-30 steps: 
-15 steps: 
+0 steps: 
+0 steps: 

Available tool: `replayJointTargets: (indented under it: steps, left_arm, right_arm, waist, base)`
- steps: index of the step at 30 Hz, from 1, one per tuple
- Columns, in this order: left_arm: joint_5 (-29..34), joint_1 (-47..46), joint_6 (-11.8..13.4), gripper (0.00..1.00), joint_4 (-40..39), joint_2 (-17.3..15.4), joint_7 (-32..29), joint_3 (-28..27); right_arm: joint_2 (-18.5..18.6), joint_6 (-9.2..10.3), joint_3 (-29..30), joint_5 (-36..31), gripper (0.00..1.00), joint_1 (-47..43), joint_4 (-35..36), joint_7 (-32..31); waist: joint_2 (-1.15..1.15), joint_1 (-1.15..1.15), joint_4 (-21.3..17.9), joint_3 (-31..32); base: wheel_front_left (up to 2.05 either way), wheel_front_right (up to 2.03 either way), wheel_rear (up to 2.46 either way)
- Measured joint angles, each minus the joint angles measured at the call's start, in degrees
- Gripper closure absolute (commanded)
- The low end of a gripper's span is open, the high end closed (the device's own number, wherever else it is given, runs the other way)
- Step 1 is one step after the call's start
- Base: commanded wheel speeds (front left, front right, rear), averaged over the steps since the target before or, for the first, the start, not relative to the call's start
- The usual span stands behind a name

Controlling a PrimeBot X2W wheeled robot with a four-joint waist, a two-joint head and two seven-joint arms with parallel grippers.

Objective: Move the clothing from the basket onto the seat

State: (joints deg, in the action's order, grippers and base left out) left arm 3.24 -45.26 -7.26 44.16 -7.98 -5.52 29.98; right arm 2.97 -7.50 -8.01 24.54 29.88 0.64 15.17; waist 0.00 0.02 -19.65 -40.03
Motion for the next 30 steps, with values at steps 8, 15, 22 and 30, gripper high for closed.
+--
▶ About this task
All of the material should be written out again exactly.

▶ Written solution
-30 steps: 
-15 steps: 
+0 steps: 
+0 steps: 

Available tool: `replayJointTargets: (indented under it: steps, left_arm, right_arm, waist, base)`
- steps: index of the step at 30 Hz, from 1, one per tuple
- Columns, in this order: left_arm: joint_5 (-29..34), joint_1 (-47..46), joint_6 (-11.8..13.4), gripper (0.00..1.00), joint_4 (-40..39), joint_2 (-17.3..15.4), joint_7 (-32..29), joint_3 (-28..27); right_arm: joint_2 (-18.5..18.6), joint_6 (-9.2..10.3), joint_3 (-29..30), joint_5 (-36..31), gripper (0.00..1.00), joint_1 (-47..43), joint_4 (-35..36), joint_7 (-32..31); waist: joint_2 (-1.15..1.15), joint_1 (-1.15..1.15), joint_4 (-21.3..17.9), joint_3 (-31..32); base: wheel_front_left (up to 2.05 either way), wheel_front_right (up to 2.03 either way), wheel_rear (up to 2.46 either way)
- Measured joint angles, each minus the joint angles measured at the call's start, in degrees
- Gripper closure absolute (commanded)
- The low end of a gripper's span is open, the high end closed (the device's own number, wherever else it is given, runs the other way)
- Step 1 is one step after the call's start
- Base: commanded wheel speeds (front left, front right, rear), averaged over the steps since the target before or, for the first, the start, not relative to the call's start
- The usual span stands behind a name

Controlling a PrimeBot X2W wheeled robot with a four-joint waist, a two-joint head and two seven-joint arms with parallel grippers.

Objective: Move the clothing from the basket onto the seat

State: (joints deg, in the action's order, grippers and base left out) left arm 3.24 -45.26 -7.26 44.16 -7.98 -5.52 29.98; right arm 2.97 -7.50 -8.01 24.54 29.88 0.64 15.17; waist 0.00 0.02 -19.65 -40.03
Motion for the next 30 steps, with values at steps 8, 15, 22 and 30, gripper high for closed.

The requested output is now complete.